Abortion, guns, energy among lame-duck topics in Ohio
COLUMBUS — Abortion, guns and other hot-button topics are expected to dominate Statehouse debate during the final weeks of the two-year legislative session.
The post-election lame-duck period provides politicians with a key opportunity to move controversial bills while people’s attention has shifted to other things, including the holidays.
Legislative floor sessions resume in Columbus on Tuesday, with session business likely to conclude by Dec. 8.
A look at some of the issues on the table:
A ban on abortions at the 20-week mark could see action during the lame-duck session.
The proposal is based on the assertion that fetuses can feel pain then. The bill’s opponents have challenged the “pain-capable” characterization as scientifically unsound.
Lawmakers are also working on legislation requiring Ohio hospitals and providers to cremate or bury any aborted fetal remains. Two separate bills are in play.
Ohio currently requires providers to dispose of aborted fetuses “in a humane manner,” but that’s not further defined in law. Proponents say legislation would clarify vague rules and ensure the unborn are treated with dignity. Opponents claim the measures are medically unnecessary and burden women.
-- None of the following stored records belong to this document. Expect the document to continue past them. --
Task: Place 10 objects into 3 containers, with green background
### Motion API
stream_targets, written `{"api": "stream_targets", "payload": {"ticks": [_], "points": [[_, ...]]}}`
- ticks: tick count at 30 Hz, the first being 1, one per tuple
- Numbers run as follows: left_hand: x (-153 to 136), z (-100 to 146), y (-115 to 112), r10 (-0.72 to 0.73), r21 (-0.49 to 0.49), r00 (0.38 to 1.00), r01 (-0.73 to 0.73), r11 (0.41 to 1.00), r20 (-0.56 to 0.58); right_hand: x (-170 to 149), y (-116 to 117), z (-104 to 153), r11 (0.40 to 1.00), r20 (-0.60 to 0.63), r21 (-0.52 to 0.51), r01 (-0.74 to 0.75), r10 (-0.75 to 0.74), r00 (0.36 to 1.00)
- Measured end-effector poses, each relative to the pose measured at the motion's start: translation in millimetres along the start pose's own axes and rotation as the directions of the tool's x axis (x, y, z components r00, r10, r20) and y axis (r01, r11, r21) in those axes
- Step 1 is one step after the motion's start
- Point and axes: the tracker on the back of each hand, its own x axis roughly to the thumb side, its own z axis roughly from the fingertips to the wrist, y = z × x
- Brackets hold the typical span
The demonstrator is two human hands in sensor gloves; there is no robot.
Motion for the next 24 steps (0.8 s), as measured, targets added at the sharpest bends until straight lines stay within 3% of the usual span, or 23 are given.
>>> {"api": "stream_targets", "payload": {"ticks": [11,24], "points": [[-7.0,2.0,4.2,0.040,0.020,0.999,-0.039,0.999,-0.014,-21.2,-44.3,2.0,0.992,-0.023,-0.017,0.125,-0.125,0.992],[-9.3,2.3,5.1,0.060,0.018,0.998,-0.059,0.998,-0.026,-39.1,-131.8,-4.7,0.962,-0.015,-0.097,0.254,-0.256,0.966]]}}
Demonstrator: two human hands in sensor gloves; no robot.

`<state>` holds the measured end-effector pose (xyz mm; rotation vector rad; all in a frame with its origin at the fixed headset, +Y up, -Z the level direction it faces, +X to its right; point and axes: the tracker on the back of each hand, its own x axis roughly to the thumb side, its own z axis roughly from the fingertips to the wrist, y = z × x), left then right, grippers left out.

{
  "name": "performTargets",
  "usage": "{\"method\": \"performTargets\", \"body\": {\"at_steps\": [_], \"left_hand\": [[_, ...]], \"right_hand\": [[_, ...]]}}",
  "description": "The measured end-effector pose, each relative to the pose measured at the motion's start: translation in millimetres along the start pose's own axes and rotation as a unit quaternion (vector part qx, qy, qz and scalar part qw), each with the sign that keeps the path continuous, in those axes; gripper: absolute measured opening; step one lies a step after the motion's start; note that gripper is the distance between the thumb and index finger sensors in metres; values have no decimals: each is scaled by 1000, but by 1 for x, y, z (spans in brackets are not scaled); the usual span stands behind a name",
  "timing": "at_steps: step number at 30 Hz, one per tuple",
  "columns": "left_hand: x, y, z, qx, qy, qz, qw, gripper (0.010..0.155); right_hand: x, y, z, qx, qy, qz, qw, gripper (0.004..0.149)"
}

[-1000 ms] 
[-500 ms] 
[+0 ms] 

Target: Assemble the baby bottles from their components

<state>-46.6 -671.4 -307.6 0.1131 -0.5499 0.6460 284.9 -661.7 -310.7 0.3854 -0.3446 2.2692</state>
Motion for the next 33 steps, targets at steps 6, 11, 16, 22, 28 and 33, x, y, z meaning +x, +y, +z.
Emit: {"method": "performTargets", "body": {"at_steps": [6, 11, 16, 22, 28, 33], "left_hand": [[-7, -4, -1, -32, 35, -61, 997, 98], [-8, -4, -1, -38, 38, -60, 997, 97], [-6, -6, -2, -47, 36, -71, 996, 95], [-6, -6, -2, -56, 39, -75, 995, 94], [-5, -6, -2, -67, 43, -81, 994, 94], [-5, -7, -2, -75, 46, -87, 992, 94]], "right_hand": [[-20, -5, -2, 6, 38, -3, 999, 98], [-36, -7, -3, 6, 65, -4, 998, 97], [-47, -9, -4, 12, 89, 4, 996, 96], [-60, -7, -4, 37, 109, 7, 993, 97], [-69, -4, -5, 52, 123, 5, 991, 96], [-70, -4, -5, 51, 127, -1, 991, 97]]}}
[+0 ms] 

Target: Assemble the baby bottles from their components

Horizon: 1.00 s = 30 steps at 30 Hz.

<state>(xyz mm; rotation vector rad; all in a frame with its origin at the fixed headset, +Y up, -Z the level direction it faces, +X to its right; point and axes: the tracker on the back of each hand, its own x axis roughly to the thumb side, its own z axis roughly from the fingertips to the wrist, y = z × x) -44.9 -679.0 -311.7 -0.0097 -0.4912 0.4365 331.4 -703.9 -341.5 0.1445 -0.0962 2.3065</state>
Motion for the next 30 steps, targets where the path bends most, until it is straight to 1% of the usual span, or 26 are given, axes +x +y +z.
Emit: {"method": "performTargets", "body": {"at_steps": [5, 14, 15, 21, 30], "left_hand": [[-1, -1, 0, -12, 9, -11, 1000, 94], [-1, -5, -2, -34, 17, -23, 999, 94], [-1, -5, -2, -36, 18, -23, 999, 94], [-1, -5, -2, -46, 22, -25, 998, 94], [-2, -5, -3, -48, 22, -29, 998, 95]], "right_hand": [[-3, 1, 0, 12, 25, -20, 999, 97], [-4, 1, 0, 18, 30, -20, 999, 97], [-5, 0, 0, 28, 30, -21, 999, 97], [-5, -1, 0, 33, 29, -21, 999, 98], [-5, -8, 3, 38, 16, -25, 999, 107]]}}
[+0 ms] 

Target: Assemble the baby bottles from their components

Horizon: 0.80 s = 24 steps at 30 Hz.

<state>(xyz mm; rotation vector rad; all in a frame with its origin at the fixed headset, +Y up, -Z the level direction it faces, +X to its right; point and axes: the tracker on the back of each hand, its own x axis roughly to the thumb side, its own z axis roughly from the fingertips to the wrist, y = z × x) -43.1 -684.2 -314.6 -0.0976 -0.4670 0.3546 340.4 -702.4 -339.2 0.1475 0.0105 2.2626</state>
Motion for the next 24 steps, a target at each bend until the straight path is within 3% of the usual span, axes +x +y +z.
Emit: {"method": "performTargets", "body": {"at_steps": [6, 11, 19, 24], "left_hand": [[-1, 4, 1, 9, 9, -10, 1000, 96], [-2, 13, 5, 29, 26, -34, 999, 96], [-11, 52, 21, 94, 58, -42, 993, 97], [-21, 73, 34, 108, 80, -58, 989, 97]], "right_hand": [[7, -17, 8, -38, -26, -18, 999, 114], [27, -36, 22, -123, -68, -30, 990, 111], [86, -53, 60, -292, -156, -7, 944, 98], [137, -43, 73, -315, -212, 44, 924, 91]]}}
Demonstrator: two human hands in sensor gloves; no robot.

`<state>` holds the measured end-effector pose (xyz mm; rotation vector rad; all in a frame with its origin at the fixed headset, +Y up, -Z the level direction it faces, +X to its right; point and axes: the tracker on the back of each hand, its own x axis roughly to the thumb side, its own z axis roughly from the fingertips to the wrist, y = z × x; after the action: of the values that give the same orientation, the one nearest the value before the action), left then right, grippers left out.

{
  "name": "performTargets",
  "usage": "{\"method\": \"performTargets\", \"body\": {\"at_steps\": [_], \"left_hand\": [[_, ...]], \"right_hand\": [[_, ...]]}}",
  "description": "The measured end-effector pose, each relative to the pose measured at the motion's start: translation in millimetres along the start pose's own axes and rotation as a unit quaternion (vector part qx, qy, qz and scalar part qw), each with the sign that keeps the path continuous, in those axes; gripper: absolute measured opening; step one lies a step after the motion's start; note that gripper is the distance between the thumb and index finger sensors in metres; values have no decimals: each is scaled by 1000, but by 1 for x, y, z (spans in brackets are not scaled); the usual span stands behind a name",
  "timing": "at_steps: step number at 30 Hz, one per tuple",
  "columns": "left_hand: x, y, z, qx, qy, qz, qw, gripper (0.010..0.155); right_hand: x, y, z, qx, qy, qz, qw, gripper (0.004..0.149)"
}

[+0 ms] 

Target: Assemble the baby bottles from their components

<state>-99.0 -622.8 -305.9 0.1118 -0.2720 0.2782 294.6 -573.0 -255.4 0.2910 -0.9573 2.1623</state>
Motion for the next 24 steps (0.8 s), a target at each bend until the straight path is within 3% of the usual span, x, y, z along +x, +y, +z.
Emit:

Other lingering proposals would ban abortions in cases where Down syndrome is indicated and at the first detectable fetal heartbeat.
A concealed-carry bill dormant since last year will be heard again Tuesday.
It would reduce penalties for certain concealed-carry violations and expand the list of premises where permit holders can carry their weapons to include day care centers and public areas of airports and police stations. It would also allow concealed guns within government buildings under specific circumstances.
Republican House Speaker Cliff Rosenberger has named an overhaul of Ohio’s unemployment compensation system as his year-end priority.
Ohio, like other states, was forced to borrow from a federal loan fund to keep paying benefits during the recession that began in 2007. The state paid off the debt in August, but analysts say the system isn’t structured to accrue enough during good times to cover benefits during bad ones.
Current overhaul legislation would temporarily increase employer contribution levels, freeze automatic weekly increases to recipients and reduce the number of weeks of benefit payouts from 26 to between 12 and 20 weeks. Compromise legislation is expected.
Renewable energy goals
Kasich has threatened to veto any legislation that eliminates Ohio’s renewable energy mandates, so legislators who favored getting rid of them are working on a compromise.
They’re up against a deadline. A two-year freeze signed by Kasich is set to expire in December. If lawmakers don’t act, benchmarks established in 2008 that were gradually increasing electric utilities’ use of alternative energy sources such as wind and solar power will resume. The 2008 standards also require utilities to find measurable ways for consumers to reduce their energy use.
The House and Senate are still debating the best way forward, with Republican Sen. Bill Seitz’s bill getting the most attention. He wants to change certain benchmarks from requirements to optional targets.
A host of other bills are also on tap.
One would override local ordinances that regulate pet stores, requiring them to purchase animals from shelters and rescue groups as opposed to from high-volume breeders, which critics say are often “puppy mills” that treat animals poorly.
There’s a possibility the bill could be altered to also override cities’ efforts to enact local minimum-wage increases that exceed the state rate.
Several proposals by outgoing Senate President Keith Faber, a Republican, might also see action as he leaves the chamber due to term limits.
One measure would allow a new commission to set pay levels for elected public officials if voters agree to the idea. Faber says it would take pay increases and adjustments out of the hands of politicians.
Faber has also offered a bill that creates a process for state lawmakers to review and evaluate state agencies, giving them more control over whether various departments continue to exist.